How Impeller Works Around The Lack of Uniform Buffers in Open GL ES 2.0.

The Impeller Renderer API allows callers to specify uniform data in a discrete buffer. Indeed, it is conventional for the higher level layers of the Impeller stack to specify all uniform data for a render pass in a single buffer. This jumbo buffer is allocated using a simple bump allocator on the host before being transferred over to VRAM. The ImpellerC reflection engine generates structs with the correct padding and alignment such that the caller can just populate uniform struct members and memcpy them into the jumbo buffer, or use placement-new. Placement-new is used in cases where device buffers can be memory mapped into the client address space.

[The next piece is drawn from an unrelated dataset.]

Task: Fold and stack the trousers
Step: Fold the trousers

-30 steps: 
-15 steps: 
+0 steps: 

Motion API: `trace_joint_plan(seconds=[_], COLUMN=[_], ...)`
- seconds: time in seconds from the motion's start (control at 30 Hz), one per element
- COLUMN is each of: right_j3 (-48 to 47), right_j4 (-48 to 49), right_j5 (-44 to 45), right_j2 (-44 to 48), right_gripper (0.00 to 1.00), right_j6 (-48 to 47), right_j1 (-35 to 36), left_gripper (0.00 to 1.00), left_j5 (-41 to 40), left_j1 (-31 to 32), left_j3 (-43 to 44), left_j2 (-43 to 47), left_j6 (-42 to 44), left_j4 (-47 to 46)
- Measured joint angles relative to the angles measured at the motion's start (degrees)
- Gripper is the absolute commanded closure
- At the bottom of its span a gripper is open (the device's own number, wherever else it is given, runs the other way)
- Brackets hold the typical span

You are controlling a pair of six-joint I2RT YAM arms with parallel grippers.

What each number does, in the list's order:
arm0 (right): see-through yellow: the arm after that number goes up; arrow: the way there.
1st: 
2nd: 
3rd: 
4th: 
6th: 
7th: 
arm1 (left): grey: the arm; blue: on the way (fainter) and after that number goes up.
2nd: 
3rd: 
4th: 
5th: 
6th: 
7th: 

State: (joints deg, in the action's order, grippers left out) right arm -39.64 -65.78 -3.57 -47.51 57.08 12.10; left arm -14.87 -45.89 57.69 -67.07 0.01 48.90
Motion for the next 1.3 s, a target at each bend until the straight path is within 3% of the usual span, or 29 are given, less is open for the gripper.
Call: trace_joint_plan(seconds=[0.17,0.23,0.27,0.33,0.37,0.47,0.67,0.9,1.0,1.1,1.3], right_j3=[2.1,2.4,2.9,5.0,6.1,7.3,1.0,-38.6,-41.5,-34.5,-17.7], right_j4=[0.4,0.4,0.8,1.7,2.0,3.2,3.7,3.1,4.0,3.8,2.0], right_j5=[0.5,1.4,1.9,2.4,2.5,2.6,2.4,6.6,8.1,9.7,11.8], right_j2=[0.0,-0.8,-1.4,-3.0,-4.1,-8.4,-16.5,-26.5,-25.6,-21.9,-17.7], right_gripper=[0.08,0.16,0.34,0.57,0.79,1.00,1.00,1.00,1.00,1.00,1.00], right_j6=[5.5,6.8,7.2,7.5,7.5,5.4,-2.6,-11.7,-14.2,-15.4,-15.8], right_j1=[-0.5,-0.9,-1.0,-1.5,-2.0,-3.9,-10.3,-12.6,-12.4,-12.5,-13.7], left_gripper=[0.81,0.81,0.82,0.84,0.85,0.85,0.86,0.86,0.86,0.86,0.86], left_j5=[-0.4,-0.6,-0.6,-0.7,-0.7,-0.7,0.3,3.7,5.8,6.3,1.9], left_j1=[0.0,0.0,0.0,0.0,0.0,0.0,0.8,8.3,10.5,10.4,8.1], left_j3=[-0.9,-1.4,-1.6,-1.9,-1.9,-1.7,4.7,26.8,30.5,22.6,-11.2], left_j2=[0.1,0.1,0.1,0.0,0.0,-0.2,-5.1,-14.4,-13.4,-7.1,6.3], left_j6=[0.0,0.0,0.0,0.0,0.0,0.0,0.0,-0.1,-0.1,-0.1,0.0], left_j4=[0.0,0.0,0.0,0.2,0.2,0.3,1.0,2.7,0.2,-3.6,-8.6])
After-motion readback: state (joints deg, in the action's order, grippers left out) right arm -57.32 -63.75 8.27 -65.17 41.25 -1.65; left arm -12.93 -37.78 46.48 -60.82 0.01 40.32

This works extremely well when using a modern rendering backend like Metal. However, OpenGL ES 2.0 does not support uniform buffer objects. Instead, uniform data must be specified to GL from the client side using the glUniform* family of APIs. This poses a problem for the OpenGL backend implementation. From a view (an offset and range) into a buffer pointing to uniform data, it must infer the right uniform locations within a program object and bind uniform data at the right offsets within the buffer view.

Since command generation is strongly typed, a pointer to metadata about the uniform information is stashed along with the buffer view in the command stream. This metadata is generated by the offline reflection engine part of ImpellerC. The metadata is usually a collection of items the runtime would need to infer the right glUniform* calls. An item in this collection would look like the following:

struct ShaderStructMemberMetadata {
  ShaderType type; // the data type (bool, int, float, etc.)
  std::string name; // the uniform member name "frame_info.mvp"
  size_t offset;
  size_t size;
  size_t array_elements;
};

Using this mechanism, the runtime knows how to specify data from a buffer view to GL. But, this is still not sufficient as the buffer bindings are not known until after program link time.

To solve this issue, Impeller queries all active uniforms after program link time using glGet with GL_ACTIVE_UNIFORMS. It then iterates over these uniforms and notes their location using glGetUniformLocation. This uniform location in the program is mapped to the reflection engine's notion of the uniform location in the pipeline. This mapping is maintained in the pipeline state generated once during the Impeller runtime setup. In this way, even though there is no explicit notion of a pipeline state object in OpenGL ES, Impeller still maintains one for this backend.

Since all commands in the command stream reference the pipeline state object associated with the command, the render pass implementation in the OpenGL ES 2 backend can access the uniform bindings map and use that to bind uniforms using the pointer to metadata already located next to the commands' uniform buffer views.

And that’s it. This is convoluted in its implementation, but the higher levels of the tech stack don’t have to care about not having access to uniform buffer objects. Moreover, all the reflection happens offline and reflection information is specified in the command stream via just a pointer. The uniform bindings map is also generated just once during the setup of the faux pipeline state object. This makes the whole scheme extremely low overhead. Moreover, in a modern backend with uniform buffers, this mechanism is entirely irrelevant.